DB: I tried to not act different; I was just myself. Also, when I was promoted, JDA was offering training classes for managers, and that helped prepare me for what to expect. My manager was really encouraging as well. He told me “Dianne, you’re going to be fine, it’s just like teaching. You have years of experience, and you don’t even realize how that’s going to help you.” And he was right. It really is like teaching.

SCN: How did your former peers – and now new direct reports – respond?

DB: They responded positively because I was someone that they knew. I have a senior team member who is an incredible editor and a mentor. I value her insights. Working together in a collaborative way with her and others has really helped. I enjoy the opportunity to encourage people and give them the kudos they deserve. I am so proud of the team and nothing makes me happier than seeing how we work together and to be able to recognize the team’s accomplishments.

SCN: Who is your role model?

DB: I look at the best traits of everyone, and I try to emulate those traits. For instance, my mother, grandmother and aunt all worked into their mid-70s – and my mom still works. I have tried to emulate their work ethic – to work hard and have fun too. I had a physics instructor at MSOE, Professor Carol Diggelman, who brought such positive energy and enthusiasm to the classroom that I work to bring that same excitement for learning to mine. The key is appreciating that everyone has their strengths and then learning from them.

SCN: What makes JDA a great place to work?

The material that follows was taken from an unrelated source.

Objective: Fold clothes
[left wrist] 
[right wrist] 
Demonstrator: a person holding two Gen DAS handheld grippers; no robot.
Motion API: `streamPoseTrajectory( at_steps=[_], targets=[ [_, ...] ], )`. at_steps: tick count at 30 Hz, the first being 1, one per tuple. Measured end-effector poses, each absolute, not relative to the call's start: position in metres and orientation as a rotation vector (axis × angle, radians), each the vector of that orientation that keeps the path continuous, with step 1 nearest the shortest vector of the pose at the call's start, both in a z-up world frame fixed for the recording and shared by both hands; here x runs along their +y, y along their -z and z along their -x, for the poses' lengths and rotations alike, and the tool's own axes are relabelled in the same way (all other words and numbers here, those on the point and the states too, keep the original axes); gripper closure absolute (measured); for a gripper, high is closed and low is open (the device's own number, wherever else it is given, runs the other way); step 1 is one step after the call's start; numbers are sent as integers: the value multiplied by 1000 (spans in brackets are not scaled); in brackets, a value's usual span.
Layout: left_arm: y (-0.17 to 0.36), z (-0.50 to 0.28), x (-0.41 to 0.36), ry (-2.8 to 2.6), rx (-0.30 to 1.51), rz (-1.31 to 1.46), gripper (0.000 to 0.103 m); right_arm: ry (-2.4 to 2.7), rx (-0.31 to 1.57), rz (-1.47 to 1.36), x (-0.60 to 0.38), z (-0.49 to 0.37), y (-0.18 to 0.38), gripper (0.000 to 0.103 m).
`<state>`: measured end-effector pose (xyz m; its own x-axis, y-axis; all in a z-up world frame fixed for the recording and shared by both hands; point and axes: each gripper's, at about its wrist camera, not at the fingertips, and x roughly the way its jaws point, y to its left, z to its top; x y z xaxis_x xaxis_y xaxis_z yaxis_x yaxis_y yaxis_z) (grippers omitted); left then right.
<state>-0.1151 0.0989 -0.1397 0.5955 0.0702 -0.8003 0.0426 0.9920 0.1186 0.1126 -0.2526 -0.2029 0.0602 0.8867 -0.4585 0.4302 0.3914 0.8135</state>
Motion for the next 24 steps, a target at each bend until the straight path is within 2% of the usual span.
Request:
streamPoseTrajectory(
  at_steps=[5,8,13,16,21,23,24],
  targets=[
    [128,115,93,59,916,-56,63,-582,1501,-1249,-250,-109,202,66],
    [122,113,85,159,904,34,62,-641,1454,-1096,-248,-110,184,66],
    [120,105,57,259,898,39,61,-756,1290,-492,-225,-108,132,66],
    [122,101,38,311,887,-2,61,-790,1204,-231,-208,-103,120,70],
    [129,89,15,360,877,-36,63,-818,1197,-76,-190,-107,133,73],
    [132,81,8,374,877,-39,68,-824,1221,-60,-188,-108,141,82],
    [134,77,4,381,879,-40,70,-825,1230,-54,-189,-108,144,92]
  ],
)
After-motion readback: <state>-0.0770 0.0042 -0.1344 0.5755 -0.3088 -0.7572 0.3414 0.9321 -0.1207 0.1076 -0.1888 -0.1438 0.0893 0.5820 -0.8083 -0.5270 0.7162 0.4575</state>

DB: There are three things: The people with whom I’ve had the opportunity to work, being empowered by my manager to collaborate and make decisions, and the encouragement to be innovative and try new things.

SCN: What about JDA makes it a great place for women to work?

DB: Women have such an opportunity at JDA! What I’ve noticed is that there are women and men on our executive leadership team who really want to see women advance in this company, and who want to help women achieve their career goals. That presents a great opportunity for women who want to grow their career here.

SCN: What advice do you have for women who want to work in tech?

DB: Set your goals and build a plan to make them happen. Map out what you think it will take to get there, but know there will likely be some off-roading! It may not happen quite as you’ve mapped it out, but it will happen if you stick with it.